Task brief -
From the entries below, output the line with "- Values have" and each following line up to and including the line with "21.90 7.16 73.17", exactly as written.

Dataset excerpts:
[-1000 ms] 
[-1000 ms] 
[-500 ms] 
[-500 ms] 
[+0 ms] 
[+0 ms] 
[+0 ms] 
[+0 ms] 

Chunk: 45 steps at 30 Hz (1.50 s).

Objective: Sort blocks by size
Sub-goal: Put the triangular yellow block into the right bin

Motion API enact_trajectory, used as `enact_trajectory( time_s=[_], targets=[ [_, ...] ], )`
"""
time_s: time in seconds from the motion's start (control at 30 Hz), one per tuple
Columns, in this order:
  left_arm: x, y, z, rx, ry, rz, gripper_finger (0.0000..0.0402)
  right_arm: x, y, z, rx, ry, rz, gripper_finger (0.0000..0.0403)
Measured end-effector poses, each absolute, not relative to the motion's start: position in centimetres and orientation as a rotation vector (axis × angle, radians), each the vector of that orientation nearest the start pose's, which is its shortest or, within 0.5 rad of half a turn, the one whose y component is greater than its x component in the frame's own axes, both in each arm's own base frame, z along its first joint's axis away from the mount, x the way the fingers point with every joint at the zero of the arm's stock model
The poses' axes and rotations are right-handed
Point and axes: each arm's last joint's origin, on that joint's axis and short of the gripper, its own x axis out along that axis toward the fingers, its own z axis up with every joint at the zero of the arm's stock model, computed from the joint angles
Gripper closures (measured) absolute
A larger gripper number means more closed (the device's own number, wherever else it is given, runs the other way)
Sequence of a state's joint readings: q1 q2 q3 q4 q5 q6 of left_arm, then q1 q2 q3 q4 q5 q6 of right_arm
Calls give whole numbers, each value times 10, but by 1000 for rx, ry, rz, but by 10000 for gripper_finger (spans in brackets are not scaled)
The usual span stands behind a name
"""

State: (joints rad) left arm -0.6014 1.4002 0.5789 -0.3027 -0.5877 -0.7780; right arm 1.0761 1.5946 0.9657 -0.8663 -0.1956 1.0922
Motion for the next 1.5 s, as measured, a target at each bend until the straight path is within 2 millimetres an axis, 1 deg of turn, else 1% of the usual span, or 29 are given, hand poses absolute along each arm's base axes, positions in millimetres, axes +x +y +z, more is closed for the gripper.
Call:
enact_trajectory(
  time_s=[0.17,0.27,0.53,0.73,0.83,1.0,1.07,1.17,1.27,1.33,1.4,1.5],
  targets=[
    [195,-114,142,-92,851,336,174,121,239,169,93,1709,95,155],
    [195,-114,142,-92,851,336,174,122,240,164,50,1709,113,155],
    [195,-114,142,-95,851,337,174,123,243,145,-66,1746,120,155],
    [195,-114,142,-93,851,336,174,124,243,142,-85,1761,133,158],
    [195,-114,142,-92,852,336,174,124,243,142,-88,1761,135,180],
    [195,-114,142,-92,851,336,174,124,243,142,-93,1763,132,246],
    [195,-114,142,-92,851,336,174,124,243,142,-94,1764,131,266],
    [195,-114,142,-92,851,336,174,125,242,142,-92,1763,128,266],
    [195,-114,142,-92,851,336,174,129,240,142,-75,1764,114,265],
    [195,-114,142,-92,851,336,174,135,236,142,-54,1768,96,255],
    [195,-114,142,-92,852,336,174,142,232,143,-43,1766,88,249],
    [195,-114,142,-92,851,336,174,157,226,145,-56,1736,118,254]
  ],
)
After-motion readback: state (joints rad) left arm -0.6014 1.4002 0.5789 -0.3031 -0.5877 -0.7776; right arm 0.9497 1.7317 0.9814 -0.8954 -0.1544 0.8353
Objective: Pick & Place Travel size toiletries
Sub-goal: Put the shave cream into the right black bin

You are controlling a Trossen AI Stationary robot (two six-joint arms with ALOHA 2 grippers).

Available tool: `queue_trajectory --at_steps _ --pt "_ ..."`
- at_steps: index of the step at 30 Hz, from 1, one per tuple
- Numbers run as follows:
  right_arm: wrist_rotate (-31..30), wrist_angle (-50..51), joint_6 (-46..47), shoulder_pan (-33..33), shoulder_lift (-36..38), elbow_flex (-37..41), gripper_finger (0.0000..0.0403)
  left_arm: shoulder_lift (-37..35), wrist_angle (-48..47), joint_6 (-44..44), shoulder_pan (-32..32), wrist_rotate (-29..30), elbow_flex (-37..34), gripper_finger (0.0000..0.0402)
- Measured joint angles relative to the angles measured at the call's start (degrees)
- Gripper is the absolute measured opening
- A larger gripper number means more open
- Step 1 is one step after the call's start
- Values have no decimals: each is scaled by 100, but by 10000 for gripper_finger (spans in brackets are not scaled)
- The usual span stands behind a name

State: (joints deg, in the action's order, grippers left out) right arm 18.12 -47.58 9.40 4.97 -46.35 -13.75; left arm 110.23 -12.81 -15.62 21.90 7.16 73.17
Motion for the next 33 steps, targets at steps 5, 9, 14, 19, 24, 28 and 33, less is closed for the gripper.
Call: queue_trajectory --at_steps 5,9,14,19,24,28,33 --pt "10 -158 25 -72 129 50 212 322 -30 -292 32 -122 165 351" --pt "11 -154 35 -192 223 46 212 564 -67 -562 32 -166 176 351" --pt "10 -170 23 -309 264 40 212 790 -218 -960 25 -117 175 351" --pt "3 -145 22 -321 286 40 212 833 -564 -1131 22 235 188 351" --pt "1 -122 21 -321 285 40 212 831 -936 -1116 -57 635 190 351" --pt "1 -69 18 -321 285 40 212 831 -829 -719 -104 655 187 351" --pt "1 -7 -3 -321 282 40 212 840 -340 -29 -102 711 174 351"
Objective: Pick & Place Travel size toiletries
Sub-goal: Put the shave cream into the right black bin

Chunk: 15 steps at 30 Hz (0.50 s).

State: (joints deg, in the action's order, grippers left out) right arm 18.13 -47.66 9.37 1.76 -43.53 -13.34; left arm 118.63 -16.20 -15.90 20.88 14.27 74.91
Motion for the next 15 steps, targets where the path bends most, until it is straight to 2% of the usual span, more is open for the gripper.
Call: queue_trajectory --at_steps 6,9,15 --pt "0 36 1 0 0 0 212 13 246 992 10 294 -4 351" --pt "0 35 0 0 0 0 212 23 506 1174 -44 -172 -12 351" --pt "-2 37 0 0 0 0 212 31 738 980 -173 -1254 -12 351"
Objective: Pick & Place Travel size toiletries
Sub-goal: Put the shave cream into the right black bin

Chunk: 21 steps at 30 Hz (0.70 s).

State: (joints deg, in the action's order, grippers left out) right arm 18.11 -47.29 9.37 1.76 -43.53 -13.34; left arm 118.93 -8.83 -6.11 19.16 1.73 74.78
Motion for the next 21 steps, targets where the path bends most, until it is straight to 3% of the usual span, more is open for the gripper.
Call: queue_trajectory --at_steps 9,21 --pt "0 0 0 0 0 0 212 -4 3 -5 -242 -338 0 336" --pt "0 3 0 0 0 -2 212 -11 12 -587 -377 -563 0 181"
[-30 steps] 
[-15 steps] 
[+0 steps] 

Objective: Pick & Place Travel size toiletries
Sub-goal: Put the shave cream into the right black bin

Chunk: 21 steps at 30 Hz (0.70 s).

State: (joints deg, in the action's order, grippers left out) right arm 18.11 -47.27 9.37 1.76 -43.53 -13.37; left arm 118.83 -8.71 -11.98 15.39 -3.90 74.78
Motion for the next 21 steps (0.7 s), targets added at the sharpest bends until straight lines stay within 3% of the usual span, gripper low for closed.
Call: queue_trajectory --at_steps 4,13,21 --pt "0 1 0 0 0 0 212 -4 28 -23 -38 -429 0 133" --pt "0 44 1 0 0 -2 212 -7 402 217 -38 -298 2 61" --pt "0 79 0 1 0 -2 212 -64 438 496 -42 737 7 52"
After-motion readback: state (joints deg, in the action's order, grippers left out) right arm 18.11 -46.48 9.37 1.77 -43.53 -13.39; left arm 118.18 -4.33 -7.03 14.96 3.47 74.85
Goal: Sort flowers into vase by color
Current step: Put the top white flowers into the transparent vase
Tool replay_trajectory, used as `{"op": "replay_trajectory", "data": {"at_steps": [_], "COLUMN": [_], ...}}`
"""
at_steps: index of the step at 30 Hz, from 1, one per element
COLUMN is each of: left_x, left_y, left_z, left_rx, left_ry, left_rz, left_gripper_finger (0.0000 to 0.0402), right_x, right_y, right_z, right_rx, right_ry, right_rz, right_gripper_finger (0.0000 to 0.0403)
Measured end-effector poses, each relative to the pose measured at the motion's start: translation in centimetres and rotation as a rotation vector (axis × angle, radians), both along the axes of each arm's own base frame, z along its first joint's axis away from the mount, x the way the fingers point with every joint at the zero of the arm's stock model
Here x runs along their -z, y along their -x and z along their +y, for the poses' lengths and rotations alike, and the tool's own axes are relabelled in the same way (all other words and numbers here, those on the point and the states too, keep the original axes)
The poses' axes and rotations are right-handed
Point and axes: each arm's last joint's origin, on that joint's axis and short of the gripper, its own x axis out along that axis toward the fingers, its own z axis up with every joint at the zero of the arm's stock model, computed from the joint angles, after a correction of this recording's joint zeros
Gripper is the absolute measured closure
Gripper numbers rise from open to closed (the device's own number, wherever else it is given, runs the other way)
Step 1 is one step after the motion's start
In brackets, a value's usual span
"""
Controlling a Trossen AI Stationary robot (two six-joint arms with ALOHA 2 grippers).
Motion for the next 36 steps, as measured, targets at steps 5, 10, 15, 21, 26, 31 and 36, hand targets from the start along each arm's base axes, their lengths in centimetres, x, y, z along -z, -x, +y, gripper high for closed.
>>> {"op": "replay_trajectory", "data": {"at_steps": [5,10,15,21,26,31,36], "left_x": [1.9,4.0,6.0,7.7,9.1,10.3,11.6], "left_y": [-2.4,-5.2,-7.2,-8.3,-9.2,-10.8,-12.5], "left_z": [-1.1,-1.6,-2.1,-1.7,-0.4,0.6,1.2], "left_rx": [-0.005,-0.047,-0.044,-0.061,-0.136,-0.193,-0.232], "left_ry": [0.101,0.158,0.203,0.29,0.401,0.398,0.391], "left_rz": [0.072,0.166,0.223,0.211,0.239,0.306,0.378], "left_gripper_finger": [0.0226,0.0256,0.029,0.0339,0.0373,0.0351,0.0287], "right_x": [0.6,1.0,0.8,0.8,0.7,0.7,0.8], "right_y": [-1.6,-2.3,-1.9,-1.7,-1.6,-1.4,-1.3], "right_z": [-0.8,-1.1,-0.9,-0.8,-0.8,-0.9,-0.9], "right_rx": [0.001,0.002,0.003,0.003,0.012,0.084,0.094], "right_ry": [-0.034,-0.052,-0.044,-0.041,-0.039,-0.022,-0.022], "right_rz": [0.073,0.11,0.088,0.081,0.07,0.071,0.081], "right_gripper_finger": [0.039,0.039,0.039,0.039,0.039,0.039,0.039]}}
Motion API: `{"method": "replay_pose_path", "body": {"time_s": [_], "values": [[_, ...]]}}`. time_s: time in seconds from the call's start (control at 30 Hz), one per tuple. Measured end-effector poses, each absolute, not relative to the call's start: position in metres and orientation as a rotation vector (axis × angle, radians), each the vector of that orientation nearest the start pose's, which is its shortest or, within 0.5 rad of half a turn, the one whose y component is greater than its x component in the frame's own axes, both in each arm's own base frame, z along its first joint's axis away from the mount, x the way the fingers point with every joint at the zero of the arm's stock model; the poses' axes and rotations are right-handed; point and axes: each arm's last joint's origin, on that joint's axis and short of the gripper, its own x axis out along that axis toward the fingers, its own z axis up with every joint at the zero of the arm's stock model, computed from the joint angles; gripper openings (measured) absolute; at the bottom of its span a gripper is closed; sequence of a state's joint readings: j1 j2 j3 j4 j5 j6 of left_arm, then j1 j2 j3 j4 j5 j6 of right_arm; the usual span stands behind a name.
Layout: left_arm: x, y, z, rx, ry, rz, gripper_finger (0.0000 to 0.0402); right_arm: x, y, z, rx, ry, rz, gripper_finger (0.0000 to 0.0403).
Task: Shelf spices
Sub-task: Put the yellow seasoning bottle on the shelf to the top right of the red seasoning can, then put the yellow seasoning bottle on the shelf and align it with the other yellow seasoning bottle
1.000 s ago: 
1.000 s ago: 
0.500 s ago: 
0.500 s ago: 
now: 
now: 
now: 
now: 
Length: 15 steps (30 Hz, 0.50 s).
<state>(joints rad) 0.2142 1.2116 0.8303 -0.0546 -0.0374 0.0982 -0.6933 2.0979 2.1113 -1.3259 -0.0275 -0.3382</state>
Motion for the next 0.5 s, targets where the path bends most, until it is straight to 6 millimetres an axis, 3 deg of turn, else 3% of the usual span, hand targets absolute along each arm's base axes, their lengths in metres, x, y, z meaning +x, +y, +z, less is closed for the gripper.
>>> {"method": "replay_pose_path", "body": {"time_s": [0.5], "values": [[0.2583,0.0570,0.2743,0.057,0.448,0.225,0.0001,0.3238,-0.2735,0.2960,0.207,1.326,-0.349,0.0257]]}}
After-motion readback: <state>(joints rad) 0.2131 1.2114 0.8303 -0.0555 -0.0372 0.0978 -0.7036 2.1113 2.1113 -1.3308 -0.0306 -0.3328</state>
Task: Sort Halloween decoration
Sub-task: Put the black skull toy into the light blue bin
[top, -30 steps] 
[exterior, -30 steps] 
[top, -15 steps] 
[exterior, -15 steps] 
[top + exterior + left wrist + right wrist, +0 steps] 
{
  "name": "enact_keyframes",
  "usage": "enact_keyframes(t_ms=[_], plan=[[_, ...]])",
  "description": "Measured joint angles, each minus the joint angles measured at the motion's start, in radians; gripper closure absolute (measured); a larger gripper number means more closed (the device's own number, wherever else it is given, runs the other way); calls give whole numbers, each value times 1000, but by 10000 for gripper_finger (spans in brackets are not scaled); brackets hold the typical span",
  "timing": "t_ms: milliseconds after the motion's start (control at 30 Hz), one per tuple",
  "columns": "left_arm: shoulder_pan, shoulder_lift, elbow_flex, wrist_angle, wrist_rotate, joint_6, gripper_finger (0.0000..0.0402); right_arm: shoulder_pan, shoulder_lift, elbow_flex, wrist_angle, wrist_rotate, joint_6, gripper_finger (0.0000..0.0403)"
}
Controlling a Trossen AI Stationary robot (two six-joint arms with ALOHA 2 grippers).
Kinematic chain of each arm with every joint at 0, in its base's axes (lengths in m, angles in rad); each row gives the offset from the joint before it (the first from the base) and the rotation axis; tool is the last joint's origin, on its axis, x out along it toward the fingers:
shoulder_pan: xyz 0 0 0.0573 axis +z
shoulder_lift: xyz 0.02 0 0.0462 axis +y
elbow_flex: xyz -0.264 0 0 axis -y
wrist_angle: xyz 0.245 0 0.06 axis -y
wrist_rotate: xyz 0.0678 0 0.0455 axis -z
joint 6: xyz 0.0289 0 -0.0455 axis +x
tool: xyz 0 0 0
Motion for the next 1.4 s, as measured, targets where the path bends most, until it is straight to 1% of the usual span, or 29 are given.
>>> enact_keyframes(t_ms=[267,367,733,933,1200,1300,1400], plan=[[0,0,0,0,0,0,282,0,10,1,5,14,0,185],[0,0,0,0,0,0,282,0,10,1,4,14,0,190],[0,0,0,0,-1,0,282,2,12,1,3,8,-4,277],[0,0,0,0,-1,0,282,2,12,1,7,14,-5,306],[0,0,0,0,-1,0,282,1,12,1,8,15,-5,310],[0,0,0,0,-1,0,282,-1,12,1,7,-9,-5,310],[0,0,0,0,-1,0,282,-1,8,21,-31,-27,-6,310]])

Solution -
- Values have no decimals: each is scaled by 100, but by 10000 for gripper_finger (spans in brackets are not scaled)
- The usual span stands behind a name

State: (joints deg, in the action's order, grippers left out) right arm 18.12 -47.58 9.40 4.97 -46.35 -13.75; left arm 110.23 -12.81 -15.62 21.90 7.16 73.17

Nothing more remains to be added to the answer.